INSTRUCTIONS FOR THE TASK:
Please restate exactly what appears in the records below from the first line to the line where "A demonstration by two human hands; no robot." is, that line included.
[RECORDS FOR THIS TASK]
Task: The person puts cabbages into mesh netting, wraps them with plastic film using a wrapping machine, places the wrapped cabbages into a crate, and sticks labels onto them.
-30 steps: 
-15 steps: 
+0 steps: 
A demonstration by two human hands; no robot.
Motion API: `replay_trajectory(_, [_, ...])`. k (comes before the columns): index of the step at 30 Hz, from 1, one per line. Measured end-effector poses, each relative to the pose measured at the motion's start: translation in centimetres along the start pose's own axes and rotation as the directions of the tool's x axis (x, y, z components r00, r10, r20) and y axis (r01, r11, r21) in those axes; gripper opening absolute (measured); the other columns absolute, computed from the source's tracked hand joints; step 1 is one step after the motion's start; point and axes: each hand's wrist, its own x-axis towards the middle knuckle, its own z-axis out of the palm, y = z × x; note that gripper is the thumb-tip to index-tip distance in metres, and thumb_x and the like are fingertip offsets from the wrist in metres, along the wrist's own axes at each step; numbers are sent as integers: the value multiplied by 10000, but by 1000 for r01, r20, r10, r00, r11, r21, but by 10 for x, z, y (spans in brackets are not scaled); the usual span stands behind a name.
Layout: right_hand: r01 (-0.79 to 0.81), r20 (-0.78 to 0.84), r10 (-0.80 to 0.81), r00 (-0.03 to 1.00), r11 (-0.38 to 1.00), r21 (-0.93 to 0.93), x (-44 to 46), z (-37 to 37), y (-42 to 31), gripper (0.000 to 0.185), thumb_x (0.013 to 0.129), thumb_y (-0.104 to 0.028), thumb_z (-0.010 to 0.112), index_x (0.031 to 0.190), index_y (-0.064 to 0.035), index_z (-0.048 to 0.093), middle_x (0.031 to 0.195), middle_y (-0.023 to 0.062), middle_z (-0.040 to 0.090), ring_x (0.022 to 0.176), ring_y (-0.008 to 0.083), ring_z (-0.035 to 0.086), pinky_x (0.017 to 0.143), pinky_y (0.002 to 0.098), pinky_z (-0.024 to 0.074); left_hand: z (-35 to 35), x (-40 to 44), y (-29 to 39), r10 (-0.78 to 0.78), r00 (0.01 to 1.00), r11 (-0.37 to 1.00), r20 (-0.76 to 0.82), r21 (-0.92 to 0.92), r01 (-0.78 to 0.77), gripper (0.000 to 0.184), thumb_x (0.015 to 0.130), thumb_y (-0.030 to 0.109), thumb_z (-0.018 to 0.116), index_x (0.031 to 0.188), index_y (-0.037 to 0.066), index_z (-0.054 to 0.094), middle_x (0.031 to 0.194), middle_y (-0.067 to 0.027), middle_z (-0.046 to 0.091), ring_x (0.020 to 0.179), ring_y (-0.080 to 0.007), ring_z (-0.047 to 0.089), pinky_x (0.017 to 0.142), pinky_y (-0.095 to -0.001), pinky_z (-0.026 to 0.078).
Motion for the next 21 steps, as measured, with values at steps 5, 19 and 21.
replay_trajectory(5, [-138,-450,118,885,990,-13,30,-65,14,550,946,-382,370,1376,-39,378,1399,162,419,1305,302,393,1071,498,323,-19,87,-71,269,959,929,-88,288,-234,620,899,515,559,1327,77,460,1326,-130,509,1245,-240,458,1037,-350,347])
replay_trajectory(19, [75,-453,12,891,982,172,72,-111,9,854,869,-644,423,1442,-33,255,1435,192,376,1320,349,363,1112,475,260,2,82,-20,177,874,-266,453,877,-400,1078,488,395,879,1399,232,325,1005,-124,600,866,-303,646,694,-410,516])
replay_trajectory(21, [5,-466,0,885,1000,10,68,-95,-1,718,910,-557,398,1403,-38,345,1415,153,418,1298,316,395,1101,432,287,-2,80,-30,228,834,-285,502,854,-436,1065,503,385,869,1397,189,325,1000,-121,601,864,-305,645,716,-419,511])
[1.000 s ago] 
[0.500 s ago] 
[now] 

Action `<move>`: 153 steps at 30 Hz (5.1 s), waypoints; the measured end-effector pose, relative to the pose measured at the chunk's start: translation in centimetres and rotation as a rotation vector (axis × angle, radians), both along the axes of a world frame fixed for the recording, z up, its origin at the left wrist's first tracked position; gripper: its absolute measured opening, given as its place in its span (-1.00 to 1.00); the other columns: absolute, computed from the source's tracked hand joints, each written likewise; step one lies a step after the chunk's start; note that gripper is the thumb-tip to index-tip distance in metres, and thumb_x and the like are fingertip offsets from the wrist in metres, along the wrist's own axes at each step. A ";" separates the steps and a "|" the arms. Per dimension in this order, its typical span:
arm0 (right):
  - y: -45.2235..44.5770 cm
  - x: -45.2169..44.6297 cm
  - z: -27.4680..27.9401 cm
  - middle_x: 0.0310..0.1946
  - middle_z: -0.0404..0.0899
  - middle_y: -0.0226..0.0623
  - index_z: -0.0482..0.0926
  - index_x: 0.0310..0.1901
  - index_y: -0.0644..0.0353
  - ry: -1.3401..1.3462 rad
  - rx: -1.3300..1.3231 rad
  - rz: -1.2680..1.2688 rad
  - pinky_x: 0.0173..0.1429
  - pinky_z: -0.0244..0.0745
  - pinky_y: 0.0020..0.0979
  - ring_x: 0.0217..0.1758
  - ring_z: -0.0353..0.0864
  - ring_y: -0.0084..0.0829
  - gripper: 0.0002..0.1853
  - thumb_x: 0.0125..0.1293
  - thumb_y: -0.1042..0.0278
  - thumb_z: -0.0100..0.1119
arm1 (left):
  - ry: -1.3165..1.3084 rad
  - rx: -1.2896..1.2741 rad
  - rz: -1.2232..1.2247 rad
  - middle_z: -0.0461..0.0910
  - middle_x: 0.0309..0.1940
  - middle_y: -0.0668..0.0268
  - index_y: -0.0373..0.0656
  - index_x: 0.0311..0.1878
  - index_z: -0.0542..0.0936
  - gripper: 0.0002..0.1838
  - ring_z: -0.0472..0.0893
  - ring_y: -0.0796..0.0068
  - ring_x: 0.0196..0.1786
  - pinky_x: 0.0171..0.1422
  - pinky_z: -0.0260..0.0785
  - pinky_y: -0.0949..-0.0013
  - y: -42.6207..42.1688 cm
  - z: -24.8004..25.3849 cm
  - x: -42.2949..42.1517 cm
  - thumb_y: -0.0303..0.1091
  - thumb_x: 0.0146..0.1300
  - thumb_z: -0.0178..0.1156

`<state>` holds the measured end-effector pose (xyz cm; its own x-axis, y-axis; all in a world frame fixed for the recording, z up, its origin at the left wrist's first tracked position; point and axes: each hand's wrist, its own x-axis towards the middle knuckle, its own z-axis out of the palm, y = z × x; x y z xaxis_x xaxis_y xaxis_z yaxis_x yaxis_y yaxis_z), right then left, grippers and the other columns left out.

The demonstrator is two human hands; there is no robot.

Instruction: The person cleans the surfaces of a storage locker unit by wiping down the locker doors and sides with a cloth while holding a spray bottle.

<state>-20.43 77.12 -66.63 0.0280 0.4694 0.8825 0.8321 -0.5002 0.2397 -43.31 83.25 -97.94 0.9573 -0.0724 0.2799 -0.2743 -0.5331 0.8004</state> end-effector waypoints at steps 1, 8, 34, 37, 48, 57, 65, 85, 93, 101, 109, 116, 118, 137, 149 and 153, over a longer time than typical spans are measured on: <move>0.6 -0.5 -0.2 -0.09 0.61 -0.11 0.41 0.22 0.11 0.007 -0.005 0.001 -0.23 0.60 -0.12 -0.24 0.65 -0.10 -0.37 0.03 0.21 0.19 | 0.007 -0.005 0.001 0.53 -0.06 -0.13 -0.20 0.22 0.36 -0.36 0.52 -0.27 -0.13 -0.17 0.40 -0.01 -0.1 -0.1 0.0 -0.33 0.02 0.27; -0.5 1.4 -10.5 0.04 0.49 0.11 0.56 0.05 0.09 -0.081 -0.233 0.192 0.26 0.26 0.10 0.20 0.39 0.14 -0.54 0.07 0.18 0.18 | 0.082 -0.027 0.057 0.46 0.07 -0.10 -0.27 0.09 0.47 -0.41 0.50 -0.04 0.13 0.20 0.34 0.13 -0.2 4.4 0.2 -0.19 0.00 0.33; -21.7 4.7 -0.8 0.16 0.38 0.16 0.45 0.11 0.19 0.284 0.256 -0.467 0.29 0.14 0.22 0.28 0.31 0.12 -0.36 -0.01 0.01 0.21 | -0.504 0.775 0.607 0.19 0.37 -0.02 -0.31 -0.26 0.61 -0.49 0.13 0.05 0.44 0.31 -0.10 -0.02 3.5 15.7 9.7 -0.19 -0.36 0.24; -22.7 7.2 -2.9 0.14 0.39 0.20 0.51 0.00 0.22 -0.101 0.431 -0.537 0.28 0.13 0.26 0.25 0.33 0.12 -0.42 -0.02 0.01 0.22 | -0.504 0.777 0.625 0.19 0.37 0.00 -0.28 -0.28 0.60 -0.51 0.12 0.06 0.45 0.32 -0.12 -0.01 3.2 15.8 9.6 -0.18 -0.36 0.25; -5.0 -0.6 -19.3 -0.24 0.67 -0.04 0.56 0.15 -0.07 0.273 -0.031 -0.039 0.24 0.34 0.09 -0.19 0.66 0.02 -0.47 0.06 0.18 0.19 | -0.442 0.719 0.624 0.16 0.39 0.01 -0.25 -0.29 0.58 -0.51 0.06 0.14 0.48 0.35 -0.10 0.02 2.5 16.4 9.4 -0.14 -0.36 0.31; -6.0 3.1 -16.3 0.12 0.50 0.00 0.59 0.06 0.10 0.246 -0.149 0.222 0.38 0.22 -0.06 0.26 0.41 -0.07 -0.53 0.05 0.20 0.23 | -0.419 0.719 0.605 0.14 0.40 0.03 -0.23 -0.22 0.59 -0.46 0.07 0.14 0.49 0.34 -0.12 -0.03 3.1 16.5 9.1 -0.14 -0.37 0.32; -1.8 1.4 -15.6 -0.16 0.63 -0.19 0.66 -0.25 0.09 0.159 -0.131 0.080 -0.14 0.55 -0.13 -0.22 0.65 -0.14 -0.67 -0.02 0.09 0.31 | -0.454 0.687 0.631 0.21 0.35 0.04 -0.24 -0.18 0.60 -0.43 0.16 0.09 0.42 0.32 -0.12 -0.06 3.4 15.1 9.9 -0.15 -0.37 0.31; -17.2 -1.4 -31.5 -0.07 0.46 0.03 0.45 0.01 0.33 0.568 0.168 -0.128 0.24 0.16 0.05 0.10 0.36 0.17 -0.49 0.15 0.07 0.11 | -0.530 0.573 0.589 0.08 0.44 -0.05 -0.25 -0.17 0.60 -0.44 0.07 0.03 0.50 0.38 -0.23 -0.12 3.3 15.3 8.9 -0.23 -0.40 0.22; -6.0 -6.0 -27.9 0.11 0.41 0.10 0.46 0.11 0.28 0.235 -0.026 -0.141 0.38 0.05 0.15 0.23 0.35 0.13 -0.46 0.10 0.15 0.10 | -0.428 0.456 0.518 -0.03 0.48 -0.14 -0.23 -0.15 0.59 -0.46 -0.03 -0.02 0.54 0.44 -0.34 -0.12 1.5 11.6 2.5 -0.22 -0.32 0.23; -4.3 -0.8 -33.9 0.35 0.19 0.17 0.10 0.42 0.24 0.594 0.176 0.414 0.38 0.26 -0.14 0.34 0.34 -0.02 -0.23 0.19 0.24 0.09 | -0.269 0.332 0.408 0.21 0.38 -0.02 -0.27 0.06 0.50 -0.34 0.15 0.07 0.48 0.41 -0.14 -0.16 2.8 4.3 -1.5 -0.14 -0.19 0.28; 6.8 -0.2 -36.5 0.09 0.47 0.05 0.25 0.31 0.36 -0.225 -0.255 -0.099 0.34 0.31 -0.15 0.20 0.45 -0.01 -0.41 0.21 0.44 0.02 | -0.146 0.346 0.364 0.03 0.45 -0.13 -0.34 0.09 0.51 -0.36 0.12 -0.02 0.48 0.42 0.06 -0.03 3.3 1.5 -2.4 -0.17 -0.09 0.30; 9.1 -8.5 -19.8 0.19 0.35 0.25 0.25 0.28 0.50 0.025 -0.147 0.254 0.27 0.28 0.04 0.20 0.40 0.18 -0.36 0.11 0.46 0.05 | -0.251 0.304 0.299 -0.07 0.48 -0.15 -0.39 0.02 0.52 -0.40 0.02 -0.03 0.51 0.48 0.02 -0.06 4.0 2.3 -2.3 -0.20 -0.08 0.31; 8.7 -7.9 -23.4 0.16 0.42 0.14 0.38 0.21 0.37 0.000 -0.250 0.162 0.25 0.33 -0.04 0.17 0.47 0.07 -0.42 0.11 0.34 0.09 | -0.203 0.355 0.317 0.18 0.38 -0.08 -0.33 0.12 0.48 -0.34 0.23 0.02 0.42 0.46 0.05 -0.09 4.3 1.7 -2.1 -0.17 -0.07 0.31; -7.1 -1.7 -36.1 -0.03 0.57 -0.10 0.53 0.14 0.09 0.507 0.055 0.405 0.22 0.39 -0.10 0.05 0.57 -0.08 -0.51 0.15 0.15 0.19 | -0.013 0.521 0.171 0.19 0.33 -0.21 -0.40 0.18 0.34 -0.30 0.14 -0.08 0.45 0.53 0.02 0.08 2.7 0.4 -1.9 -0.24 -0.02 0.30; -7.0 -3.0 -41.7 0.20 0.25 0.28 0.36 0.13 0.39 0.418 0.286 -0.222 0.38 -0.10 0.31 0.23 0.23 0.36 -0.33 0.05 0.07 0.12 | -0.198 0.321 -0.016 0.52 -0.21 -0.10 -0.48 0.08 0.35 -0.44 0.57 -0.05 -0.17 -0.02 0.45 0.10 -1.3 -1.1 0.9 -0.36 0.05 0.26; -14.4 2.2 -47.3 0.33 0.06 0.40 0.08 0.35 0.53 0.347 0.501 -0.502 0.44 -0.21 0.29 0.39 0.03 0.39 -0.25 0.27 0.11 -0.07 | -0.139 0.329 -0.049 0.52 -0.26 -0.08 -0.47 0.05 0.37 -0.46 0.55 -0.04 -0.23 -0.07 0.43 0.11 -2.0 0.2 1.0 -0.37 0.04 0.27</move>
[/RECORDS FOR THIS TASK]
TASK RESPONSE:
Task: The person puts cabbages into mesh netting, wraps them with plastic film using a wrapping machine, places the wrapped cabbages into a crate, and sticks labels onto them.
-30 steps: 
-15 steps: 
+0 steps: 
A demonstration by two human hands; no robot.

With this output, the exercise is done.